Captive customer base of 'cable alternative' service providers - ie telco service providers. Whether VDSL, FiOS or other high-speed delivery system, IPTV will gain popularity as a cost-effective competitor of cable and satellite, as the pipeline required to deliver IPTV will also provide coincidental improvement in broadband service and facilitate the quality and quantity of VoIP devices.
January 2006 assumed per date of press release at this time. Verizon was the first service provider to offer the Motorola QIP series of set-top boxes.
Pricing and Availability
Pricing for this kind of product (at the consumer level) is meaningless as it is typically a completely subsidized part of a service package, and since it cannot function without being properly set-up by a service provider, after market product and prices have no validity.
The product should be available in the US (via Verizon). It may be available more broadly - but evidence of this was not found in Motorola literature and press releases.

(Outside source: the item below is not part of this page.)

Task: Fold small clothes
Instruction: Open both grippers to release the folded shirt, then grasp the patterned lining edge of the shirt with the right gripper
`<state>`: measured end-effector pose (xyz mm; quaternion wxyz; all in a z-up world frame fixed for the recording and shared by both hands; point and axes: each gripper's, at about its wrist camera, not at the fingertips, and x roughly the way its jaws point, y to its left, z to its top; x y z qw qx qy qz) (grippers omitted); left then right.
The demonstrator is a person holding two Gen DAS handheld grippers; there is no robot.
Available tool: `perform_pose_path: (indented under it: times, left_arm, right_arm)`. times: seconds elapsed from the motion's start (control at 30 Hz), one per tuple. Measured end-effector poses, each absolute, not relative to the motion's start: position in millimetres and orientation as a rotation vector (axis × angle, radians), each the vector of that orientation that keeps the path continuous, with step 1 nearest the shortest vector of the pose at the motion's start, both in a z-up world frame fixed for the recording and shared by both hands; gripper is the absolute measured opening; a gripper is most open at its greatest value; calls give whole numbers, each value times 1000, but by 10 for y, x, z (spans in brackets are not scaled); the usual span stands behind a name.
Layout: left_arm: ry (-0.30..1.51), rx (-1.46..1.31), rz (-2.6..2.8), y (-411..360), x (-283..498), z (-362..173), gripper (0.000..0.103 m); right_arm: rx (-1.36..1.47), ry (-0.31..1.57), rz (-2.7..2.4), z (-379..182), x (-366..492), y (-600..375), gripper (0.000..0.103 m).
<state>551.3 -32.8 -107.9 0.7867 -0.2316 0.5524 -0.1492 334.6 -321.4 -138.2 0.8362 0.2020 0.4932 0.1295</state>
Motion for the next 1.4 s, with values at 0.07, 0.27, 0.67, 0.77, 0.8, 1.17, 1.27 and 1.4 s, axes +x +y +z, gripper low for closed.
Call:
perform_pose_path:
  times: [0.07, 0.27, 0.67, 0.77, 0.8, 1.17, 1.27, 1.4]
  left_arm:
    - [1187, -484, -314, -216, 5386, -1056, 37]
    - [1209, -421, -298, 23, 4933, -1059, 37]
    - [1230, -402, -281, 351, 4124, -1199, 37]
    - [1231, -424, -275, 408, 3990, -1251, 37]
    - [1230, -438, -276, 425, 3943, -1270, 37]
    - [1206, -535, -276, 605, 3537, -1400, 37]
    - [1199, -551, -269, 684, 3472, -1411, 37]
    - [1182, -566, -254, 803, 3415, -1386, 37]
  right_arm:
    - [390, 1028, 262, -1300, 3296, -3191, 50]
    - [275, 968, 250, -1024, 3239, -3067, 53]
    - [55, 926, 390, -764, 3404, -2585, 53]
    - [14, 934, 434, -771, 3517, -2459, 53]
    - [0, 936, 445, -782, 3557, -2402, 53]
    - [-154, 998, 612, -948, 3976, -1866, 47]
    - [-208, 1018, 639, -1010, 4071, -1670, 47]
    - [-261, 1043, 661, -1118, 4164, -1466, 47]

For the purposes of this teardown analysis, we have assumed that Motorola will produce 5 million units of this STB during the product lifetime, which may, depending on the acceptance and penetration of IPTV may be more.
As a reminder, volume production assumptions are not meant to be necessarily 'market accurate', and our meant primarily to be used for our cost analysis in terms of amortized NRE and tooling costs, especially for custom components specific to the model being analyzed (mechanical components especially).
No performance testing was performed.
The QIP2500 is, in terms of cost, in line with the most recently analyzed and directly comparable STB in our history - which is the Motorola DCH100, an M-Card host box, with standard definition. Both boxes are based on the same core Broadcom BCM7115xxx chip, and share similar architecture, features, component counts and costs. This is good considering too, that the QIP2500 has the additional QAM tuning circuitry which adds cost.
Furthermore, Motorola is assumed to have a great deal of market presence and are assumed to leverage their purchasing power to the best of their ability, making their prices very competitive for all purchased components.
Main Cost Drivers
Silicon (Main PCB)
- Broadcom - BCM7115KPB - Single Chip Set-Top Box, w/ Personal Video Recording (PVR) - Qty(1)
- Entropic Communications - EN2010 - c.LINK Controller - For Coaxial Networks - Qty(1)
- Altera - EP1C6Q240C6 - FPGA - Cyclone, 5,980 Logic Elements, 92,160 RAM Bits, 185 Max. User I/O's, 2 PLLs - Qty(1)
- Alps - TDER5-501A - Tuner Module Value Line Item - Qty(1)
- Freescale - XC420061-006 - Microcontroller/Processor - ASIC - Qty(1)
- Entropic Communications - EN1010 - Coaxial Network Interface - Qty(1)
- Sanyo - LA7784FN - RF/IF Down Converter - Digital CATV, Consists of AGC Amplifier, Mixer - Qty(1)
- Sanyo - LV3130 - Analog IC - Qty(1)
- Hynix - HY5DU121622CTP-D43 - SDRAM - DDR, 512Mb (8M x 16x 4Banks), 2.6V, 200MHz@CL3 - Qty(1)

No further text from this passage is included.